Under nominal load, transactions submitted to the sequencer endpoint are accepted in well under a second. Internally, the sequencer places submissions into a bounded in-memory queue (default capacity 1024). The queue timeout (default 12 seconds) bounds how long a submitted transaction may remain pending in the sequencer's background queue before being picked up or rejected; it does not provide a formal end-to-end inclusion latency guarantee. If the transaction is not picked up within that window, eth_sendRawTransaction returns context deadline exceeded, and the transaction was not accepted—it is safe to retry.

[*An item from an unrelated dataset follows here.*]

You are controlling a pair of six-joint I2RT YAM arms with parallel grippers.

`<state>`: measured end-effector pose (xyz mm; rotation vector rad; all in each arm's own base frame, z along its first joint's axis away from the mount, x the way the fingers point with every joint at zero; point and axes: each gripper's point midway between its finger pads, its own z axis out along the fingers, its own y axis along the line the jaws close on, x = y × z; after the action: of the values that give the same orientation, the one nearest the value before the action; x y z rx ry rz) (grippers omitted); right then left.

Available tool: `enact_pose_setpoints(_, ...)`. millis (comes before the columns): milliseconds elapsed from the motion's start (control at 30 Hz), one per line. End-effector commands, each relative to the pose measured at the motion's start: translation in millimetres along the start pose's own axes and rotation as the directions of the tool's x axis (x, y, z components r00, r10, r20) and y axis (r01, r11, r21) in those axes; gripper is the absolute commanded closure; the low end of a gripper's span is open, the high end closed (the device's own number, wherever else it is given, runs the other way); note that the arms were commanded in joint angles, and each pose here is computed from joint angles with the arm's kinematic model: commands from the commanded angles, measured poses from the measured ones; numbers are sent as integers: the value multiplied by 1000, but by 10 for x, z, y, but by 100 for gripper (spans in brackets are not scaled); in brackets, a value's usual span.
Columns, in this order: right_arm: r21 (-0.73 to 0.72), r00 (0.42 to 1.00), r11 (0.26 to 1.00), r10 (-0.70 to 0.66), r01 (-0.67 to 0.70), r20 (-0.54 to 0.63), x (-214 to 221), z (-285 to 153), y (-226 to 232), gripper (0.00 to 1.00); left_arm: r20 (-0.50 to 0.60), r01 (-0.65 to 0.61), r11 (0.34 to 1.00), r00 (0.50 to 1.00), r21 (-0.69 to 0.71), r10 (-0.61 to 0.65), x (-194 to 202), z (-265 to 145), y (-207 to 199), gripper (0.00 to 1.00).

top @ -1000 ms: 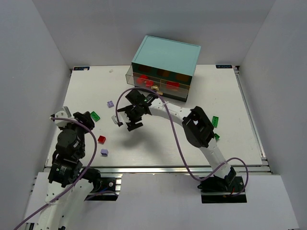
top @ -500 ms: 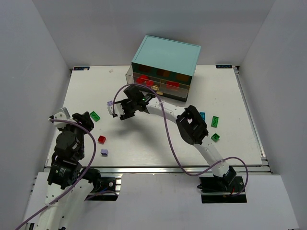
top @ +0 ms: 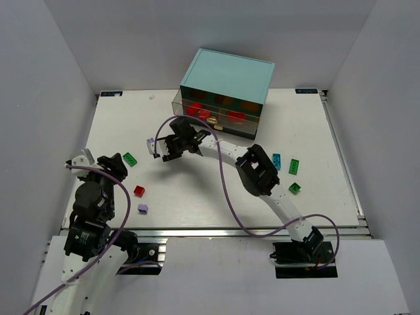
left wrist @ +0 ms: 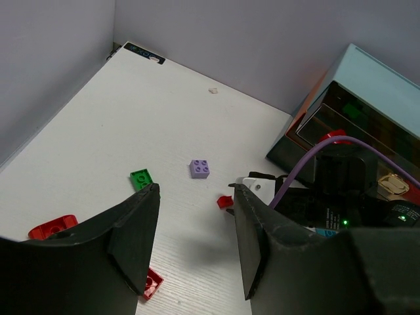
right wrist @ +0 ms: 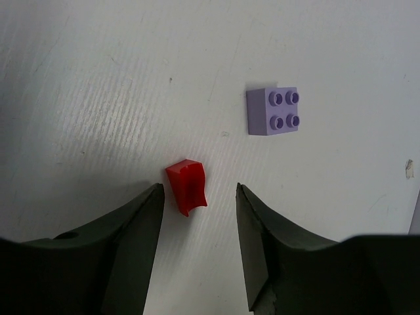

  • Use a third-party node provider as your primary endpoint, or as a fallback when a direct sequencer submission fails.
  • Retry on transient errors only—context deadline exceeded and network/connection errors are safe to retry with backoff. Do not retry terminal errors such as nonce too low or contract reverts.

Monitoring and alerting

A successful eth_sendRawTransaction response means the sequencer has already sequenced your transaction into an L2 block—the call blocks until the block is created and returns only then, not merely when the transaction is enqueued. Treat this as the sequencer's soft confirmation that your transaction has been ordered and executed. It does not by itself mean the transaction has been posted to the parent chain in a batch or finalized there; if your application needs parent-chain finality guarantees, track that separately. For monitoring, alert on submission calls that return errors or exceed your expected latency ceiling rather than assuming a pending-but-unconfirmed state.